MEMORANDUM AND ORDER
Appeals (1) from an order and judgment of the Supreme Court (Auffredou, J.), entered May 27, 2020 in Washington County, upon a decision of the court in favor of defendants, and (2) from an order of said court, entered November 19, 2020 in Washington County, which, among other things, denied plaintiff's motion for a preliminary injunction.
This action involves adjoining parcels of waterfront land that span the width of a small Lake George peninsula known as Crow Point, located in the Town of Putnam, Washington County. The parcels were part of an undeveloped, unitary tract of land until 1957, at which time Alexander Mentiply, one of plaintiff's predecessors in title, and Charles Thomas, one of defendants’ predecessors in title, acquired them, flipping a coin to determine which of the two friends would take title to which parcel. Alexander Mentiply won the coin flip and took title to the western, or lakeside, parcel (hereinafter the Mentiply parcel), and Charles Thomas in turn acquired the eastern, or bayside, parcel (hereinafter the Thomas parcel). Alexander Mentiply was also deeded a “right in perpetuity of ingress and egress by footpath to the premises ․ conveyed” to him (hereinafter the deeded right-of-way by footpath) and “the use of the parking lot contiguous to the Crow Point right[-]of[-] way.” The Crow Point right-of-way, a footpath, later came to encompass Crow Point Way, also known as Crow Point Road, a private, dirt roadway that connected Crow Point to the public roadway but stopped some distance northeast of the subject parcels. “Except[ed] and exclud[ed]” from the conveyances to both men was “the aforesaid footpath as it [then stood] and [was then] used for purposes of ingress and egress to the lands of ․ George Bourgeois,” the land immediately south of the two subject parcels at the point of the peninsula (hereinafter the footpath).

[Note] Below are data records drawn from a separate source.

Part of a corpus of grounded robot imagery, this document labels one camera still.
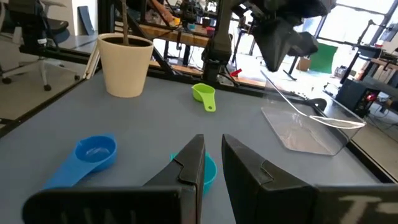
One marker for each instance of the green potted plant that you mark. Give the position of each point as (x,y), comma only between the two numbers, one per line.
(124,68)

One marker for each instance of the clear plastic basket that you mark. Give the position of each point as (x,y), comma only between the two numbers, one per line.
(304,133)

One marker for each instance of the green measuring cup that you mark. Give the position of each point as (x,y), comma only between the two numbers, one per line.
(203,91)

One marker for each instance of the blue measuring cup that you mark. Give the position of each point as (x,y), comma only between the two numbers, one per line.
(93,154)

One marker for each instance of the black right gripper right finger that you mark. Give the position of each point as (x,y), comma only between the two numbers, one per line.
(264,193)

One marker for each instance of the wooden workbench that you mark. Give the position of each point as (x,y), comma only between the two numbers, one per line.
(174,34)

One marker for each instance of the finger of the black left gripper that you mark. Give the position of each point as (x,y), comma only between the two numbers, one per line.
(306,43)
(276,43)

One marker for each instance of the black office chair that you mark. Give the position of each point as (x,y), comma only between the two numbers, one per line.
(31,28)

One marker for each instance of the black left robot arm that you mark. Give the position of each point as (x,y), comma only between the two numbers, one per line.
(219,40)

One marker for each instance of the green board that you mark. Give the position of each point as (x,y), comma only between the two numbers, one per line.
(323,59)

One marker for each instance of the brown cardboard box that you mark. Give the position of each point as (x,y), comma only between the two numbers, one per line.
(303,63)

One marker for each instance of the black computer case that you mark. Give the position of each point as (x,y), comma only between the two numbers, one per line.
(351,93)

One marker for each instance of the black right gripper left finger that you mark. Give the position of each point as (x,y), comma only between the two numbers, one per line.
(174,199)

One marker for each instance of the dark blue leaning panel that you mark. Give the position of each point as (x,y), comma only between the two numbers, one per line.
(85,20)

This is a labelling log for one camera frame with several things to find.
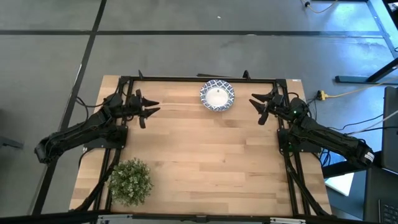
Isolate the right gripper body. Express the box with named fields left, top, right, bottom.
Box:
left=266, top=93, right=292, bottom=117

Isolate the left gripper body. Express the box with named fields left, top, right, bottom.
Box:
left=124, top=94, right=145, bottom=121

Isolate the blue patterned paper bowl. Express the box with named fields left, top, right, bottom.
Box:
left=199, top=79, right=236, bottom=112

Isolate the green artificial bush plant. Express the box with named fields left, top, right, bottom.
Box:
left=106, top=157, right=154, bottom=207

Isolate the white paper sheet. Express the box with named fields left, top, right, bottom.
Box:
left=325, top=172, right=355, bottom=197

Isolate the black computer monitor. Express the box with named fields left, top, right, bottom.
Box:
left=381, top=86, right=398, bottom=174

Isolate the grey furniture foot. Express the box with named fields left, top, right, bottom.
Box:
left=0, top=136, right=24, bottom=149

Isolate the black rig crossbeam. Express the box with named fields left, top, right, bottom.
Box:
left=0, top=210, right=368, bottom=224

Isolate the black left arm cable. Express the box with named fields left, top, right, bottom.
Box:
left=75, top=83, right=125, bottom=125

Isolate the black aluminium table frame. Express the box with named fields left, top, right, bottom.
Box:
left=70, top=70, right=332, bottom=218

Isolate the blue cable bundle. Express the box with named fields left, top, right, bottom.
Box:
left=319, top=148, right=333, bottom=168

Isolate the black desk leg frame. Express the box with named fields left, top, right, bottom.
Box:
left=335, top=0, right=398, bottom=84

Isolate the yellow extension cable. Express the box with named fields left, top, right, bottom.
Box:
left=325, top=76, right=398, bottom=98

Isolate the yellow cable with black plug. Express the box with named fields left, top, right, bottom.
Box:
left=300, top=0, right=340, bottom=15

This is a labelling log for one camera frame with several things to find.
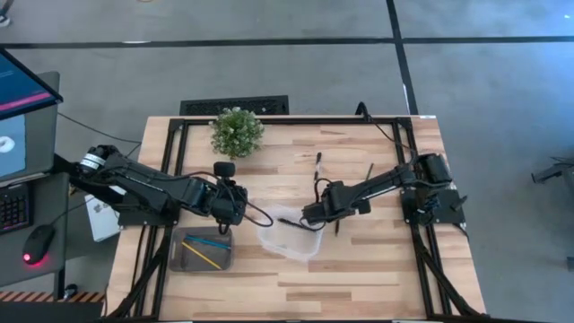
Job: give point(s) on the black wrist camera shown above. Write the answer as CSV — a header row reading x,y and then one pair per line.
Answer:
x,y
364,206
224,169

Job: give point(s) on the blue pencil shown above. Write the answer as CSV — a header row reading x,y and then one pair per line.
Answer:
x,y
208,242

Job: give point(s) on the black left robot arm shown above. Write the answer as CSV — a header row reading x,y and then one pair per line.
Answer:
x,y
143,188

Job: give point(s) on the clear plastic bin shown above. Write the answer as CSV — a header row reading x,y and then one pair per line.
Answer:
x,y
296,251

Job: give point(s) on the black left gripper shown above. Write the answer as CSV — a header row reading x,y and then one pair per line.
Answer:
x,y
229,204

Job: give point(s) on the person's foot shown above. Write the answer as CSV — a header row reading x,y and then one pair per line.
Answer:
x,y
3,20

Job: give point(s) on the grey monitor with light screen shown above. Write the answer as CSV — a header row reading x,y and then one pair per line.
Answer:
x,y
40,143

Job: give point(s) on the grey desk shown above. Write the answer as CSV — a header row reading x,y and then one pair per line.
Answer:
x,y
13,273

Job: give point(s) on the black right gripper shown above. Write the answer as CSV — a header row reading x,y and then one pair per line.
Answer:
x,y
329,206

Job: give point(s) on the white cardboard box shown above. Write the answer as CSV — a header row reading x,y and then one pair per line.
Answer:
x,y
101,222

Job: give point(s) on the black caster wheel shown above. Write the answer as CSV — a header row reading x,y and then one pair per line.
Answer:
x,y
69,291

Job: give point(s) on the black keyboard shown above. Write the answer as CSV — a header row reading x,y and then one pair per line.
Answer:
x,y
13,208

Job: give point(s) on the grey tinted plastic bin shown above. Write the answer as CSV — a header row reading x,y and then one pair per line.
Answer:
x,y
179,264

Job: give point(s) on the yellow pencil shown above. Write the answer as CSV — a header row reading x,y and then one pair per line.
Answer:
x,y
202,255

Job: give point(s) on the black floor vent grille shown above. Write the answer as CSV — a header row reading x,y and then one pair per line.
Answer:
x,y
233,106

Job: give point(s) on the black computer mouse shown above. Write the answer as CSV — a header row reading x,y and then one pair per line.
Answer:
x,y
39,242

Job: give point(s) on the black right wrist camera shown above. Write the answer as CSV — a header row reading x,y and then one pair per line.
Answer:
x,y
364,206

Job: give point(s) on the black ballpoint pen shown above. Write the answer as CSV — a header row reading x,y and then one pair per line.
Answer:
x,y
287,221
318,158
336,229

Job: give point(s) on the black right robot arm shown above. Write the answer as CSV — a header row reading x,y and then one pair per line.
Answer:
x,y
394,177

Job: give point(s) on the black aluminium table frame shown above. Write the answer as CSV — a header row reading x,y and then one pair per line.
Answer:
x,y
291,121

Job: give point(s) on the thin dark grey pen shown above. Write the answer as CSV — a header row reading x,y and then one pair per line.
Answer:
x,y
369,170

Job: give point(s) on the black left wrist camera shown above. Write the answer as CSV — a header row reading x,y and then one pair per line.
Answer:
x,y
224,169

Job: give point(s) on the black panel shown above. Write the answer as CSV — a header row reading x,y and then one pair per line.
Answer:
x,y
45,313

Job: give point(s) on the green potted plant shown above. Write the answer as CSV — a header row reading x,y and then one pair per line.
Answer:
x,y
237,132

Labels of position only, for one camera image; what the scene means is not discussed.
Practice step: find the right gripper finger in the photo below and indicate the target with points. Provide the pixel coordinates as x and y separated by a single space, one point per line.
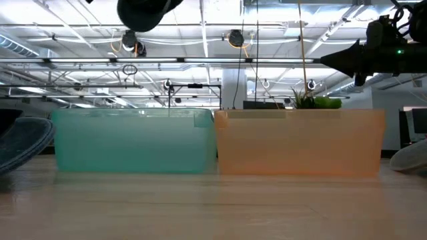
347 60

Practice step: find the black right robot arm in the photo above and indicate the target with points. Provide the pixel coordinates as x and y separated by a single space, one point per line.
418 20

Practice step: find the silver ventilation duct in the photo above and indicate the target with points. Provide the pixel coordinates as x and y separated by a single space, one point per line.
347 87
16 45

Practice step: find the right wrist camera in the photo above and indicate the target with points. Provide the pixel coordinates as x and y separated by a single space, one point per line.
380 30

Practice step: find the black stand frame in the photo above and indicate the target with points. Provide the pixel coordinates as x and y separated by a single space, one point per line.
195 85

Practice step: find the black perforated computer case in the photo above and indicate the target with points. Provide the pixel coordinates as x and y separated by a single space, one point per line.
263 105

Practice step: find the dark blue denim hat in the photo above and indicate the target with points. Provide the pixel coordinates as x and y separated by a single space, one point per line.
23 143
140 15

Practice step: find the succulent in patterned white pot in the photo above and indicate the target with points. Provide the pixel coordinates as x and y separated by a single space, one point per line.
320 101

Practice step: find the large grey fabric hat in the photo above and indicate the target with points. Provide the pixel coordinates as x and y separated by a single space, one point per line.
410 160

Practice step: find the black computer monitor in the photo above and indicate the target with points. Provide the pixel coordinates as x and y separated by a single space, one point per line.
419 120

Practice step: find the orange translucent plastic bin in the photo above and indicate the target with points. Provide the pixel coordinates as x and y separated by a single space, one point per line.
300 143

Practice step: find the teal translucent plastic bin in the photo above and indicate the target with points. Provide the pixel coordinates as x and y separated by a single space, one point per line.
133 140

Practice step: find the white building column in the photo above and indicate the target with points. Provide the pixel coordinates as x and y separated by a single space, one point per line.
228 90

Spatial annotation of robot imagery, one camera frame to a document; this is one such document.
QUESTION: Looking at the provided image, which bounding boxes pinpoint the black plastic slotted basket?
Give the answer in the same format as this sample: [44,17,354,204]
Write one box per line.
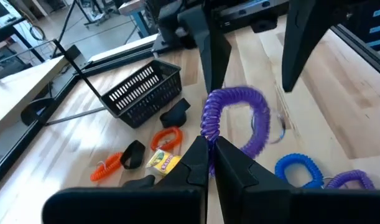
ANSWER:
[99,58,183,129]

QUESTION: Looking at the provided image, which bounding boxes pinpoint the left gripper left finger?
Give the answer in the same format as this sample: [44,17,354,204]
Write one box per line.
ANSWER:
[154,135,209,190]

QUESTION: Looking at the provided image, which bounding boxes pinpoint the orange coil wrist keychain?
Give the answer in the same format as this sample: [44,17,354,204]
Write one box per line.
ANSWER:
[150,126,183,152]
[90,151,124,182]

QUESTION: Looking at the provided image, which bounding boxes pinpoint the wooden shelf riser black legs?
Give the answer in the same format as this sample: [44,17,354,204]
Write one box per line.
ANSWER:
[0,39,108,139]

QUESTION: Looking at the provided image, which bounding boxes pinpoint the purple coil wrist keychain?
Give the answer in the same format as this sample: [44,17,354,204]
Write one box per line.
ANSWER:
[325,169,376,190]
[199,86,287,178]

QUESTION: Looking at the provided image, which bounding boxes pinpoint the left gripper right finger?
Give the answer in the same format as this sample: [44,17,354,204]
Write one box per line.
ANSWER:
[214,136,295,192]

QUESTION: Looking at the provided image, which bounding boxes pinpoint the blue-legged workbench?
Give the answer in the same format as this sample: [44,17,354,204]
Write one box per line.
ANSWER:
[118,0,153,40]

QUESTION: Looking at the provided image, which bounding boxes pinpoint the yellow green crayon box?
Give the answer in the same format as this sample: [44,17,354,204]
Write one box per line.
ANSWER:
[145,148,183,177]

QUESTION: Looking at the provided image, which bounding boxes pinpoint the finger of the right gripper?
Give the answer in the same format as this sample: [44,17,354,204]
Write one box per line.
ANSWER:
[282,0,346,93]
[177,4,233,93]

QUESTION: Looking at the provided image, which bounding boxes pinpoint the blue coil wrist keychain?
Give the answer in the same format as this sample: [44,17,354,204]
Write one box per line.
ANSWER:
[274,152,325,190]

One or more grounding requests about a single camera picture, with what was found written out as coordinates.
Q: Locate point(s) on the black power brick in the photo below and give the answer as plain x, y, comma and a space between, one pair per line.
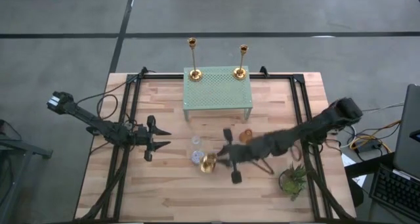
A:
367, 146

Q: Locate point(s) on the potted succulent plant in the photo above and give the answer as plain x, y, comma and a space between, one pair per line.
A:
293, 183

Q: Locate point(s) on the white paper sheet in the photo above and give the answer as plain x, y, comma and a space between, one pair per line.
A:
348, 160

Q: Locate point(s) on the black aluminium table frame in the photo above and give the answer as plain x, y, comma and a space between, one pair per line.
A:
275, 76

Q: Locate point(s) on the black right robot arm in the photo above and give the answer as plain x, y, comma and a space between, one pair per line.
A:
311, 128

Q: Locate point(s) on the medium brass candlestick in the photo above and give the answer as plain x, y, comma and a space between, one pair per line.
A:
239, 73

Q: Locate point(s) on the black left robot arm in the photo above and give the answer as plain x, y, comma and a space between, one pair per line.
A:
98, 125

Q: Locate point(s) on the amber glass candle holder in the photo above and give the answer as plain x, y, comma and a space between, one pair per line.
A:
245, 136

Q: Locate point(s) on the black metal stand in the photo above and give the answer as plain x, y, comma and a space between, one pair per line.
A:
19, 148

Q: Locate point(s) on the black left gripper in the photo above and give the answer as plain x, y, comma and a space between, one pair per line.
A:
150, 138

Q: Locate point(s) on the tall brass candlestick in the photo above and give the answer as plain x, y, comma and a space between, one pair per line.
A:
195, 75

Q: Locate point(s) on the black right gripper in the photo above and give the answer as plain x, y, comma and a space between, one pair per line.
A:
238, 153

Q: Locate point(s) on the green perforated metal shelf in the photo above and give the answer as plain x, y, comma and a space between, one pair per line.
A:
216, 92

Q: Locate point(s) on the black keyboard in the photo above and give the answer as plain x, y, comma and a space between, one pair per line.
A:
397, 191

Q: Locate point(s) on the short brass candlestick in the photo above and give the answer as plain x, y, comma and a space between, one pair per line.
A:
208, 164

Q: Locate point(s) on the white purple leaf candle tin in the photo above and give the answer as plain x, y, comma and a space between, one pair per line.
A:
196, 157

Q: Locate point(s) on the clear ribbed glass candle holder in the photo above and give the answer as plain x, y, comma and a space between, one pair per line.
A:
196, 140

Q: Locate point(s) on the black desk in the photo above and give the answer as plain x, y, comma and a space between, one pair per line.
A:
367, 165

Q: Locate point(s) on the grey laptop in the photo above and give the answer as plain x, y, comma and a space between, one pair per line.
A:
408, 135

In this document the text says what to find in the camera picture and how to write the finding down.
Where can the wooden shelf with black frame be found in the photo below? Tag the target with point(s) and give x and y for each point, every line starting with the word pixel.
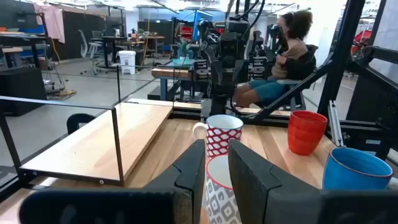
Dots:
pixel 93 146

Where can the black office chair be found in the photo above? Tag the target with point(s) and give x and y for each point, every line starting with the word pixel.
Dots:
pixel 287 82

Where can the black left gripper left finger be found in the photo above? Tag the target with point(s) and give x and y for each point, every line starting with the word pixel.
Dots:
pixel 155 205

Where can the black table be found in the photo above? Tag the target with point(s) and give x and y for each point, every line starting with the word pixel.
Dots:
pixel 109 38

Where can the silver aluminium bracket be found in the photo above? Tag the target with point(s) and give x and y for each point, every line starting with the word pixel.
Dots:
pixel 335 127

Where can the dark desk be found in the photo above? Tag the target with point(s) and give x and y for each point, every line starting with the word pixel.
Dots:
pixel 18 36

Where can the black monitor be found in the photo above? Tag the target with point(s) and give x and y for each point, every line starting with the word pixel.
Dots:
pixel 15 14

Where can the black cabinet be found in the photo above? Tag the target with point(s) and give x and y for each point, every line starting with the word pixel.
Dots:
pixel 21 90

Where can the white bin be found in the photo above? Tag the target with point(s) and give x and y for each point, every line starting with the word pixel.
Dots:
pixel 127 62

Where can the wooden workbench with blue legs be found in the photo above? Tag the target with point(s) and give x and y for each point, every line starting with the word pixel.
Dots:
pixel 169 73

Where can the blue panel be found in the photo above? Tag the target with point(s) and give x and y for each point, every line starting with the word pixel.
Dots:
pixel 202 23

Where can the person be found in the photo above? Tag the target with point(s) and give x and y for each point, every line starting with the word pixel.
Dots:
pixel 293 53

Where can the white office chair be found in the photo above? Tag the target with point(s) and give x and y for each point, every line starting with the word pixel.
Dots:
pixel 94 45

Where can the pink cloth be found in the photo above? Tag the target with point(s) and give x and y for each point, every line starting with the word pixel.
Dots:
pixel 53 21

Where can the grey white diamond pattern mug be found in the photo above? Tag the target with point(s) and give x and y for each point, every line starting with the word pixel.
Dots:
pixel 220 202

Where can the blue and white mug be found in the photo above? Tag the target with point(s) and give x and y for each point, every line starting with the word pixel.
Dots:
pixel 354 171

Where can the black arched object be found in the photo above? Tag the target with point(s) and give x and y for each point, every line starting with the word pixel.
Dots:
pixel 71 123

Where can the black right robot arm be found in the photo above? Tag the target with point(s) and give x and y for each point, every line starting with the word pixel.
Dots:
pixel 228 74

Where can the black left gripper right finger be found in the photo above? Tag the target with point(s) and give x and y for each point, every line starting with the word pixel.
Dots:
pixel 280 202

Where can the red white diamond pattern mug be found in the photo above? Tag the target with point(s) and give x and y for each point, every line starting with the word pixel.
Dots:
pixel 224 137

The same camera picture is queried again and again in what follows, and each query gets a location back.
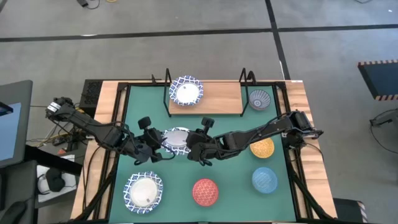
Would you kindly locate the green table mat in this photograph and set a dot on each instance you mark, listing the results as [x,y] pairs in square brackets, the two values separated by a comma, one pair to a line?
[230,174]

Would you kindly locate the grey monitor with blue screen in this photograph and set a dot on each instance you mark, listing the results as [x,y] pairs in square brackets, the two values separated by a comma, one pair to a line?
[12,130]

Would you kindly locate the black metal table frame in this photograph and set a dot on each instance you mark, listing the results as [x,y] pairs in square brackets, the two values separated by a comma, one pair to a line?
[280,84]

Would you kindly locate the white paper sheet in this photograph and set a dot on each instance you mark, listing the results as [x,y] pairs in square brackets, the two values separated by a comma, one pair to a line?
[71,182]

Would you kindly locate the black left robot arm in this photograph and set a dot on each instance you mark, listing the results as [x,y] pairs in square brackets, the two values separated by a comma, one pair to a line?
[93,127]

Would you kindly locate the black hazard striped box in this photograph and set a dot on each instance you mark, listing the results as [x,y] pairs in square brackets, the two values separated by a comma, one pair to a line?
[346,211]

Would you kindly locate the wooden shelf with black legs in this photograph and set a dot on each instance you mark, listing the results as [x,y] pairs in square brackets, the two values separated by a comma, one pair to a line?
[217,99]

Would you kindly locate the black floor power adapter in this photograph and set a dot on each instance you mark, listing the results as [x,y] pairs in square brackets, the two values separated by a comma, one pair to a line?
[82,2]

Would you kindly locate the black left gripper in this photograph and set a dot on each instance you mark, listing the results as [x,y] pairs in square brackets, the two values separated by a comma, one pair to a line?
[146,146]

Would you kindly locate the blue hazard striped platform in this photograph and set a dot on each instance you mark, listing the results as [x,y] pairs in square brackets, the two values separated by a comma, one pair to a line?
[382,81]

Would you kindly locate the white blue swirl bowl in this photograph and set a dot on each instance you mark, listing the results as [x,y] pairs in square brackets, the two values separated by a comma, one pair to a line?
[259,100]

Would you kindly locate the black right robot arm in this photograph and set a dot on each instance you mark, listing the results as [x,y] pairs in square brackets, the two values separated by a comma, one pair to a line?
[258,132]

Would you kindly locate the black headphones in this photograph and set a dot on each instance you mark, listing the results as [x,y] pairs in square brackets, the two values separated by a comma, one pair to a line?
[55,183]

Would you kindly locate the blue patterned bowl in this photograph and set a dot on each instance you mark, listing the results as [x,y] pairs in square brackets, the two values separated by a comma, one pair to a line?
[264,180]

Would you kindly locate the blue rimmed paper plate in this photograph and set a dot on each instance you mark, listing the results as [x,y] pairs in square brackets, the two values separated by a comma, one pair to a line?
[177,140]
[143,193]
[186,91]

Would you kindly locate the yellow patterned bowl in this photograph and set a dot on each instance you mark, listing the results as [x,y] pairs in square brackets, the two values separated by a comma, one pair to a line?
[264,150]

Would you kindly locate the bowl with red inside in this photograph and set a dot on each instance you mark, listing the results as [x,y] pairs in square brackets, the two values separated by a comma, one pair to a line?
[205,192]

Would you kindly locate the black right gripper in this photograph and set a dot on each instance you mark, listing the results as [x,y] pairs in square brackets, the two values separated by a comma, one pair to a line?
[202,146]

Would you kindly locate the black perforated box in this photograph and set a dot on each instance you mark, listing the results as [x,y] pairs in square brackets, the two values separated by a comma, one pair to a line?
[91,93]

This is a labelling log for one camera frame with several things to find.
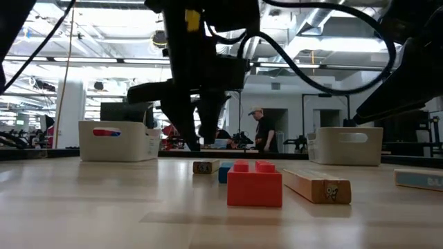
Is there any yellow cable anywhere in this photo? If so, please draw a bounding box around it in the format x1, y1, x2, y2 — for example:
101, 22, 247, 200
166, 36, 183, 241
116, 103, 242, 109
51, 0, 76, 149

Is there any black metal frame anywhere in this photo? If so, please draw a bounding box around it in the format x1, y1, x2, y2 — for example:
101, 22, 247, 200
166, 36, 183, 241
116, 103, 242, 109
301, 92, 357, 128
237, 89, 243, 134

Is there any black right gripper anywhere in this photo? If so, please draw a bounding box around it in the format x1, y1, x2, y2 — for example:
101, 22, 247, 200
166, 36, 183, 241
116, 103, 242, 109
353, 0, 443, 125

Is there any black shelf unit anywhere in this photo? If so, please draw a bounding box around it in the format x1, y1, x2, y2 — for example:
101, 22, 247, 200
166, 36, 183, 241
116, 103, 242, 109
373, 109, 431, 156

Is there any white plastic bin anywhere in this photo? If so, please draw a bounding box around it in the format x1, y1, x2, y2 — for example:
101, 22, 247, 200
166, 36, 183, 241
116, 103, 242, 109
78, 120, 163, 163
306, 127, 384, 167

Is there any white column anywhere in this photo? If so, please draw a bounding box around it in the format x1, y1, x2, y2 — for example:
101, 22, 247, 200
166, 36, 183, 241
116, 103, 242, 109
54, 79, 87, 149

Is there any person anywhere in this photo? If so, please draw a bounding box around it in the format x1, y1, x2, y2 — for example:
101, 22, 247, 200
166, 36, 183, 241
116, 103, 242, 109
247, 106, 278, 154
215, 128, 233, 150

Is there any black monitor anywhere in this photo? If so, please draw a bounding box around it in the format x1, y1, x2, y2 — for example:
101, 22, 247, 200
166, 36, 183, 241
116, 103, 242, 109
100, 101, 155, 129

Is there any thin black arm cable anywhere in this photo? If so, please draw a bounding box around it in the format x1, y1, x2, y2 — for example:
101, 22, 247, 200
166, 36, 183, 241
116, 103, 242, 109
2, 0, 77, 93

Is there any black table frame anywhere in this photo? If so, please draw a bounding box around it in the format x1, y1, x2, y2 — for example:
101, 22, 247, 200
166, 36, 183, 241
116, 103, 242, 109
0, 147, 443, 169

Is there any long wooden block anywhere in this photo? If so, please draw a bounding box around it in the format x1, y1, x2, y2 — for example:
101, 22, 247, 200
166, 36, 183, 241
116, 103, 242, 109
282, 167, 352, 205

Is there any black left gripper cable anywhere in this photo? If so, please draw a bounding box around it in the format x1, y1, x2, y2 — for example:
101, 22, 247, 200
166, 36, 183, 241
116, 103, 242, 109
238, 0, 397, 97

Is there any wooden block with sticker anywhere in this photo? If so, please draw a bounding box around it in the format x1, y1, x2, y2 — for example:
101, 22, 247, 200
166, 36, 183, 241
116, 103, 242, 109
192, 159, 221, 175

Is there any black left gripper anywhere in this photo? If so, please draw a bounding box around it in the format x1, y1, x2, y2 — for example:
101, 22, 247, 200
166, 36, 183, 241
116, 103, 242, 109
127, 33, 230, 151

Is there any orange Duplo brick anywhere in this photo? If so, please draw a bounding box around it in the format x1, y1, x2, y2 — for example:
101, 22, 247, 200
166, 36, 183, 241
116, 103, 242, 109
226, 159, 284, 209

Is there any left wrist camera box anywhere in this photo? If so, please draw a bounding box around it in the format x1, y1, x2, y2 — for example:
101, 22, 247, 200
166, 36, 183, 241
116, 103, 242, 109
221, 55, 251, 91

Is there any wooden block with blue side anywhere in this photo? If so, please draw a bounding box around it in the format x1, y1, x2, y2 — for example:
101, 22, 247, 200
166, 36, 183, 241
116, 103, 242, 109
393, 168, 443, 192

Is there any small yellow block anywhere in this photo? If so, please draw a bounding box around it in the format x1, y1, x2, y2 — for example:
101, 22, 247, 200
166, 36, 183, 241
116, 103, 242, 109
185, 9, 201, 33

Sometime before 1967, Alexander Mentiply, Charles Thomas and other Crow Point residents improved Crow Point Way, which included extending the road so as to enable vehicular access to the Mentiply parcel and the Thomas parcel and the ensuing construction of camps thereon. Part of the extension carried onto the Thomas parcel, stopping just short of the boundary line between the two subject parcels (hereinafter the disputed portion of the Crow Point Way extension). Additionally, the Mentiply parcel remained approximately five feet lower in elevation than the Thomas parcel, inherently preventing a vehicle from being parked on the former. The Mentiplys therefore parked one or more vehicles on an abutting area of the Thomas parcel (hereinafter the disputed parking space), and they continued to do so for about 50 years.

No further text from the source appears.